** EXERCISE REQUIREMENTS **
Copy each line below as written, but skip the pictures.

** GIVEN DATA **

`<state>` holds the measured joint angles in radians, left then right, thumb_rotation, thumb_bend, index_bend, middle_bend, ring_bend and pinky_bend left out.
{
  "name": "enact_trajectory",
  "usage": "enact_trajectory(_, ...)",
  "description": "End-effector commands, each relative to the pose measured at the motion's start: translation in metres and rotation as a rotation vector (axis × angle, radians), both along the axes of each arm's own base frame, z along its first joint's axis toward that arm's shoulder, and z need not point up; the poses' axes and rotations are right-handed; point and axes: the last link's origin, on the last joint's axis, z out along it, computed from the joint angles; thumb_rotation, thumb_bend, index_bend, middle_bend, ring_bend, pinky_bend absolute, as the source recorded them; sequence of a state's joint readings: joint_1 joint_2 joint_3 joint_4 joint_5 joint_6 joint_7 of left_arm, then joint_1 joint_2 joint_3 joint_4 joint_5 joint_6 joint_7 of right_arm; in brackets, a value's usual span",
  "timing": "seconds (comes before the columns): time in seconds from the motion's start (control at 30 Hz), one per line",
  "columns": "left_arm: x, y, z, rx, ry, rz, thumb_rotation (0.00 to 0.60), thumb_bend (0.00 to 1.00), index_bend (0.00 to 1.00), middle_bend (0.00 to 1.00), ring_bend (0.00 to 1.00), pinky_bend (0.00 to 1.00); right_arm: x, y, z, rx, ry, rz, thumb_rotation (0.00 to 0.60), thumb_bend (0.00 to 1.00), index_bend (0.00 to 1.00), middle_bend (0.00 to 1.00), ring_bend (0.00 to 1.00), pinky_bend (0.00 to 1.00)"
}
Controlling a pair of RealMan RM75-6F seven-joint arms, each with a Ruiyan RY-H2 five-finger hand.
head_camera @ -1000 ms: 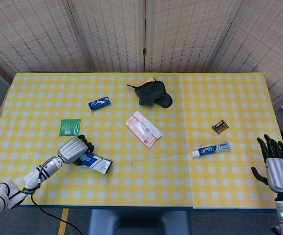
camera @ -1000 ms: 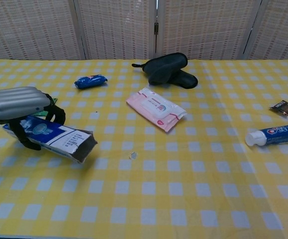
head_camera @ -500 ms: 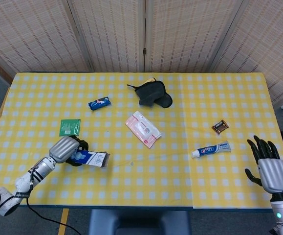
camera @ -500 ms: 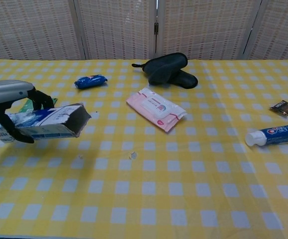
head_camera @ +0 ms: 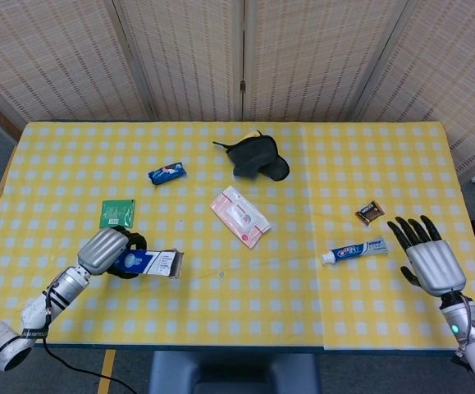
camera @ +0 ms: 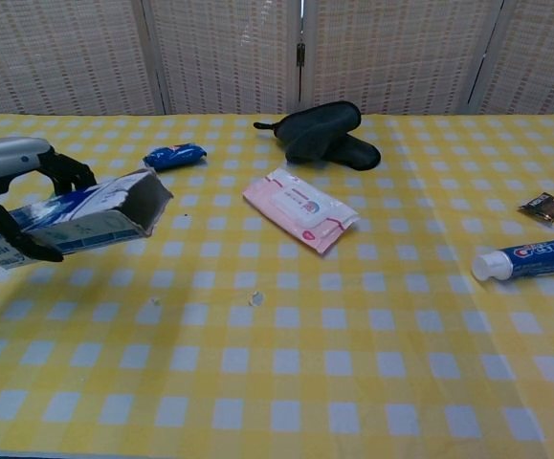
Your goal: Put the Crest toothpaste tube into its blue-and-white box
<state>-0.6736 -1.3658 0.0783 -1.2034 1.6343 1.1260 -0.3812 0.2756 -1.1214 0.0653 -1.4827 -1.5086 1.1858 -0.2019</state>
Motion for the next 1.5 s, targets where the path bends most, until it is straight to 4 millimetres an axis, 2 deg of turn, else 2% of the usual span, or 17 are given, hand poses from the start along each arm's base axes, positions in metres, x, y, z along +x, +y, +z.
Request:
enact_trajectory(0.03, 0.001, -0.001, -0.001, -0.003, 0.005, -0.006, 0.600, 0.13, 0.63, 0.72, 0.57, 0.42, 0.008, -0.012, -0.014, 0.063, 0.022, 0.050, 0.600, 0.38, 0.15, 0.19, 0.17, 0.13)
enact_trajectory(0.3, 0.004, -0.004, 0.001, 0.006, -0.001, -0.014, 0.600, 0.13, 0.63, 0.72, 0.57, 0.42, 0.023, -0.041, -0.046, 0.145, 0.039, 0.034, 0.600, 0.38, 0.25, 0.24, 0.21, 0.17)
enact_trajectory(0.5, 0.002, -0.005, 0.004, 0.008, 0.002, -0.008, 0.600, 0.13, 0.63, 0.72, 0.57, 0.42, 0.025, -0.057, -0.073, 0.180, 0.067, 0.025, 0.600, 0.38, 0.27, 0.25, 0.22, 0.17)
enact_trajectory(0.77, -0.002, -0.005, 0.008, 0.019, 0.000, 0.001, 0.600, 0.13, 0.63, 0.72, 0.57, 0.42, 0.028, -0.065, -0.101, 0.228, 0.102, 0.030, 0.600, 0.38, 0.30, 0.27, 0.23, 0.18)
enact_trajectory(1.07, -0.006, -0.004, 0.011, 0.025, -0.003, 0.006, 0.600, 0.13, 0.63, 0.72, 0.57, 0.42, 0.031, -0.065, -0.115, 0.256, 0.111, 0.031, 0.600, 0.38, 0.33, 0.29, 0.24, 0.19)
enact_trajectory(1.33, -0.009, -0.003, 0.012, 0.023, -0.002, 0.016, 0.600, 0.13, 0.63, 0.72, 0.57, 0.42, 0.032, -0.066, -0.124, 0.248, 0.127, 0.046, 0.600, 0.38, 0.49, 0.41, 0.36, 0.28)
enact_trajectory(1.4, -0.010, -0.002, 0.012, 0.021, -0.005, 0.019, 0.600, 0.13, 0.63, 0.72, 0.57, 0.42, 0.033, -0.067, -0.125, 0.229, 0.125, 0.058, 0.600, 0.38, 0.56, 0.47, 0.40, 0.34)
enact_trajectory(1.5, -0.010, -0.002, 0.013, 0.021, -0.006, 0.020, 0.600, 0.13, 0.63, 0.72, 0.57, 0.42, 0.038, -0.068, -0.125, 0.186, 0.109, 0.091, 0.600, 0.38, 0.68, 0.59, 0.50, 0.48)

** REPLY TO THE TASK **
`<state>` holds the measured joint angles in radians, left then right, thumb_rotation, thumb_bend, index_bend, middle_bend, ring_bend and pinky_bend left out.
{
  "name": "enact_trajectory",
  "usage": "enact_trajectory(_, ...)",
  "description": "End-effector commands, each relative to the pose measured at the motion's start: translation in metres and rotation as a rotation vector (axis × angle, radians), both along the axes of each arm's own base frame, z along its first joint's axis toward that arm's shoulder, and z need not point up; the poses' axes and rotations are right-handed; point and axes: the last link's origin, on the last joint's axis, z out along it, computed from the joint angles; thumb_rotation, thumb_bend, index_bend, middle_bend, ring_bend, pinky_bend absolute, as the source recorded them; sequence of a state's joint readings: joint_1 joint_2 joint_3 joint_4 joint_5 joint_6 joint_7 of left_arm, then joint_1 joint_2 joint_3 joint_4 joint_5 joint_6 joint_7 of right_arm; in brackets, a value's usual span",
  "timing": "seconds (comes before the columns): time in seconds from the motion's start (control at 30 Hz), one per line",
  "columns": "left_arm: x, y, z, rx, ry, rz, thumb_rotation (0.00 to 0.60), thumb_bend (0.00 to 1.00), index_bend (0.00 to 1.00), middle_bend (0.00 to 1.00), ring_bend (0.00 to 1.00), pinky_bend (0.00 to 1.00); right_arm: x, y, z, rx, ry, rz, thumb_rotation (0.00 to 0.60), thumb_bend (0.00 to 1.00), index_bend (0.00 to 1.00), middle_bend (0.00 to 1.00), ring_bend (0.00 to 1.00), pinky_bend (0.00 to 1.00)"
}
Controlling a pair of RealMan RM75-6F seven-joint arms, each with a Ruiyan RY-H2 five-finger hand.
head_camera @ -1000 ms: 
camera @ -1000 ms: 
head_camera @ -500 ms: 
camera @ -500 ms: 
head_camera @ +0 ms: 
camera @ +0 ms: 
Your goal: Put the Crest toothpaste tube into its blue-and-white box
<state>-0.6736 -1.3658 0.0783 -1.2034 1.6343 1.1260 -0.3812 0.2756 -1.1214 0.0653 -1.4827 -1.5086 1.1858 -0.2019</state>
Motion for the next 1.5 s, targets where the path bends most, until it is straight to 4 millimetres an axis, 2 deg of turn, else 2% of the usual span, or 17 are given, hand poses from the start along each arm's base axes, positions in metres, x, y, z along +x, +y, +z.
Request:
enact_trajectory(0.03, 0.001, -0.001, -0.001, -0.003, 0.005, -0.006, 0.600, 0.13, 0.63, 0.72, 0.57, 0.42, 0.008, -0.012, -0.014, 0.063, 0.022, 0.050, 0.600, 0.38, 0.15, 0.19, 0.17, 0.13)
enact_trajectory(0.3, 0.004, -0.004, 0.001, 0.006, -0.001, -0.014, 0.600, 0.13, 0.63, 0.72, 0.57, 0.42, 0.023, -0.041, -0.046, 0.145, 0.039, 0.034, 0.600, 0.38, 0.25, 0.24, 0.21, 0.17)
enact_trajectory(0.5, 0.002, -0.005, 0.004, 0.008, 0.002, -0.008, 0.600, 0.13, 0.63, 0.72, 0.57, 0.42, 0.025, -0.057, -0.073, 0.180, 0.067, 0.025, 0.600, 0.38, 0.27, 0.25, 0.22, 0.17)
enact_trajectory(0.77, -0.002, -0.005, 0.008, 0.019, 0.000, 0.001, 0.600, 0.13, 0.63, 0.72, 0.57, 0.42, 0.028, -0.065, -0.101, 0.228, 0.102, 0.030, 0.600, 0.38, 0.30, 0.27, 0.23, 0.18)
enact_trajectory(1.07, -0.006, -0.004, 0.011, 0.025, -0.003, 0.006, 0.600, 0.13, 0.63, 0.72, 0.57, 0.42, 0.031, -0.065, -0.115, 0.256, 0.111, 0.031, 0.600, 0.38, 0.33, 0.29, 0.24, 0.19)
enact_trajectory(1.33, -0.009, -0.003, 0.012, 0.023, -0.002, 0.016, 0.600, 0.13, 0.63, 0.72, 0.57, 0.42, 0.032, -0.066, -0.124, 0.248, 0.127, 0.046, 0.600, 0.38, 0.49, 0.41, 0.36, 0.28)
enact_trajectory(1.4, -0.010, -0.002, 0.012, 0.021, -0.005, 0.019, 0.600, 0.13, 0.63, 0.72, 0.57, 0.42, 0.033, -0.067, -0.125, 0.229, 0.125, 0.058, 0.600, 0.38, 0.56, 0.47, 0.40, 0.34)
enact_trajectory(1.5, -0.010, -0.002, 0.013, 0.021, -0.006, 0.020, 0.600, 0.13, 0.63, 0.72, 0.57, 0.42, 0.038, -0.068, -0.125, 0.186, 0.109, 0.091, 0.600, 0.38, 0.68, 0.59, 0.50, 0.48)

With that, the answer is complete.